= Neutron time-of-flight scattering =

Neutron time-of-flight scattering is a form of inelastic neutron scattering. It can be pulsed or continuous.

In the pulsed version, the incoming neutron beam is collineated and monochomatized by a neutron chopper, which cuts the incoming beam into short pulses of known velocity, direction, and time at which it leaves the chopper. The pulses scatter off the sample, and the scattered neutrons are detected by a screen of detectors. Each detector detects and measures the time at which neutrons arrive at the detector.

For example, a double-disk neutron chopper consists of two rotating disks with ends notched, in parallel, separated at a given distance $d$, and rotating at a given angular velocity $\omega$. Neutrons entering one notch could only exit out of the other notch if its velocity is $v_1 = n\omega d/2\pi$ for some $n=1, 2, 3, \dots$. To make the output monochromatic, a cascade of several choppers is used.

After each pulse departure event, many neutron arrival events occur at various angles and time-delays. By taking average over many pulses of the same velocity and direction, we obtain a time-delay function of form $\Delta t(\hat k)$, which denotes the average time-delay between the departure of the pulse and the arrival of scattered neutron at the detector at direction $\hat k$.
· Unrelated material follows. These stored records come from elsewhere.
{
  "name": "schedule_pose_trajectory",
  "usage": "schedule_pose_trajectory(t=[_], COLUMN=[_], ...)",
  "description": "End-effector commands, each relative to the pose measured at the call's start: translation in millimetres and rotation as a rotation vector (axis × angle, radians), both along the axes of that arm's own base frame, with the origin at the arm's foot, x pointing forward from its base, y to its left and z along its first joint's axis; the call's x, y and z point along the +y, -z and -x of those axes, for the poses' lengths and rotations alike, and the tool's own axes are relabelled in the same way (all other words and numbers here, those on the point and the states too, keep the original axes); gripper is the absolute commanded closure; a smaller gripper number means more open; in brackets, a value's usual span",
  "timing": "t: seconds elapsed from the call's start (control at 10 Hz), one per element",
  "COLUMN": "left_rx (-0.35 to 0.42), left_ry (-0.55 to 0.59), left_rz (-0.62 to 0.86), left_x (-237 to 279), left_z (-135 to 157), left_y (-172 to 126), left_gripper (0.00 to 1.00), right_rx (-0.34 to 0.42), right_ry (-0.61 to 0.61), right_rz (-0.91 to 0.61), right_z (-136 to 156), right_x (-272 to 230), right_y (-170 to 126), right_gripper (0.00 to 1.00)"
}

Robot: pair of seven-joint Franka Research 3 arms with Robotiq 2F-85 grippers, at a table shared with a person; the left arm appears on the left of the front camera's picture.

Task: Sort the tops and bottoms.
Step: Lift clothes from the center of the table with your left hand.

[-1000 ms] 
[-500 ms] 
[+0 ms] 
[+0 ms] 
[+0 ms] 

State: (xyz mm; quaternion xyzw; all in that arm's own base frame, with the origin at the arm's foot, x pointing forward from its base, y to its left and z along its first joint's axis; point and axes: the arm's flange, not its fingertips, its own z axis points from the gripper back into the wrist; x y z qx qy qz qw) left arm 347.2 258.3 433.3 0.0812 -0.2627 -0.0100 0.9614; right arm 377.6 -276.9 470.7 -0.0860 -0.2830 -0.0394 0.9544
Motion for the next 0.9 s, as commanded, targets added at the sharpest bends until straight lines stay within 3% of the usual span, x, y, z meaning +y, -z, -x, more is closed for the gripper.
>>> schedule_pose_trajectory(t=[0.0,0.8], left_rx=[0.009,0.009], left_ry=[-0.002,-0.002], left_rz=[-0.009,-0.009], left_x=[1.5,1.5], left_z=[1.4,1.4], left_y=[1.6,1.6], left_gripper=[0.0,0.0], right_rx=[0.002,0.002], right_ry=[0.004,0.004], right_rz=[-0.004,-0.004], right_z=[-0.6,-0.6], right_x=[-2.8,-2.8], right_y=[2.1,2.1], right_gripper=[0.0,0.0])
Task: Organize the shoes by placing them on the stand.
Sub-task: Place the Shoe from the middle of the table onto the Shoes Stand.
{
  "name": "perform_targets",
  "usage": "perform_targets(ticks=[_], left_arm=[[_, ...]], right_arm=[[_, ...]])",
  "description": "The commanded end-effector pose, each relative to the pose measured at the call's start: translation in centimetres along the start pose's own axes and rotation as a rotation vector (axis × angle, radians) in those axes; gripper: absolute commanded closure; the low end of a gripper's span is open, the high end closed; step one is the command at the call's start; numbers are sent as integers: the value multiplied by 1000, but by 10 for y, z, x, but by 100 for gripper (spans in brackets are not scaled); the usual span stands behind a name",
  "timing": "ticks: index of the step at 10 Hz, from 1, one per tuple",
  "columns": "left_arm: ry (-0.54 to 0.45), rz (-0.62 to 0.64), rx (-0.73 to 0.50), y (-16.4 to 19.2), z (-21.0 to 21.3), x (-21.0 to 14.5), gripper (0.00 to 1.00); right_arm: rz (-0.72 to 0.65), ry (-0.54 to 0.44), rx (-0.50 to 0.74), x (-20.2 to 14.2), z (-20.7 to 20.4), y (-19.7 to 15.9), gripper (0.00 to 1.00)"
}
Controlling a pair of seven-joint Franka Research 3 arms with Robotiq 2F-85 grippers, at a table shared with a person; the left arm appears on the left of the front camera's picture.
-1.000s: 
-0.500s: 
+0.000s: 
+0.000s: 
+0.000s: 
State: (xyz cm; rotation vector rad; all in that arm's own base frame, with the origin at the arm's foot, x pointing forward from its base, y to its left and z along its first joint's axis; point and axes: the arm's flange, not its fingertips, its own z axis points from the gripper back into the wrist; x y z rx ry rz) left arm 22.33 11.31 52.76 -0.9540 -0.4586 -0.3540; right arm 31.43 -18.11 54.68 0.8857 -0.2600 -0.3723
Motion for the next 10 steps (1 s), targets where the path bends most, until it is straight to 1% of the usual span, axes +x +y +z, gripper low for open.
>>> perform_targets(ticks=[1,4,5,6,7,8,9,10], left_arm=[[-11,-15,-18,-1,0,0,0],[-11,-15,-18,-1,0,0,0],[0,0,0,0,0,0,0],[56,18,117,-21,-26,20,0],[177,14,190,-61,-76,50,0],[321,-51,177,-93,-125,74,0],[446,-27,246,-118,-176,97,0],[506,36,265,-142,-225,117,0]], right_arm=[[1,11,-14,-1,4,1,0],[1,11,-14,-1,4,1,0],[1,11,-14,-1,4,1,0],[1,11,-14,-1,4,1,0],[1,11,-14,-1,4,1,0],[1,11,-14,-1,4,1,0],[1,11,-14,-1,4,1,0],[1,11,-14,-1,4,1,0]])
Now, suppose input neutron has velocity $v_1$, and the distance between the chopper output and the sample is $L_1$, and the distance between the sample and the detector at direction $\hat k$ is $L_2(\hat k)$, then the velocity of the post-scattering neutron is $v_2(\hat k) = \frac{L_2(\hat k)}{\Delta t(\hat k) - L_1/v_1}$. This then allows us to calculate the momentum and energy transferred by the neutron to the sample.

Inverse geometry spectrometers are also possible. In this case, the final position and velocity are fixed, and the incident coordinates are varied.

The neutron time-of-flight peak for a pulsed-source moderator can be modeled using the Ikeda-Carpenter function . The Ikeda-Carpenter function is:

$\phi(v,t) = \frac{\alpha}{2}\{(1-R)*(\alpha t^2)e^{-\alpha t}+2R\frac{\alpha^2\beta}{(\alpha-\beta)^3}\}$

where $\alpha$ and $\beta$ are the fast and slow neutron decay constants respectively, $R$ is a maxing coefficient relating to moderator temperature, and $t$ is the time. $\alpha$ and $R$ can be further modeled as being dependent on the wavelength $\lambda$. The refinable parameters of the Ikeda-Carpenter function are $\alpha_0$, $\alpha_1$, $\beta_0$, and $\kappa$.

$\alpha = 1/(\alpha_0 + \lambda*\alpha_1)$

$\beta = 1/\beta_0$

$R=exp(-81.799/(\kappa*\lambda^2))$

==Sources==
Time-of-flight scattering can be performed at either a research reactor or a spallation source.

=== Pulsed ===
Time-of-flight spectrometers at pulsed sources include Pharos at LANSCE's Lujan Center at Los Alamos National Laboratory, MAPS, MARI, HET, MERLIN and LET at the ISIS neutron source, and
ARCS, CNCS, and SEQUOIA at the Spallation Neutron Source, iBIX, SuperHRPD, PLANET, SENJU, TAKUMI, iMATERIA and NOVA at the J-PARC and SKAT-EPSILON, DIN-2PI, NERA at the IBR-2 pulsed reactor.

=== Continuous ===
Time-of-flight spectrometers at continuous sources include DCS and FCS at the NIST laboratories in Maryland,
IN4, IN5, and IN6 at the Institut Laue-Langevin,
TOFTOF at the Forschungsneutronenquelle Heinz Maier-Leibnitz,
PELICAN at the Australian Nuclear Science and Technology Organisation,
FOCUS at the Paul Scherrer Institute.

=== Others ===
Integrated Infrastructure Initiative for Neutron Scattering and Muon Spectroscopy (NMI3) is a European consortium of 18 partner organisations from 12 countries, including all major facilities in the fields of neutron scattering and muon spectroscopy.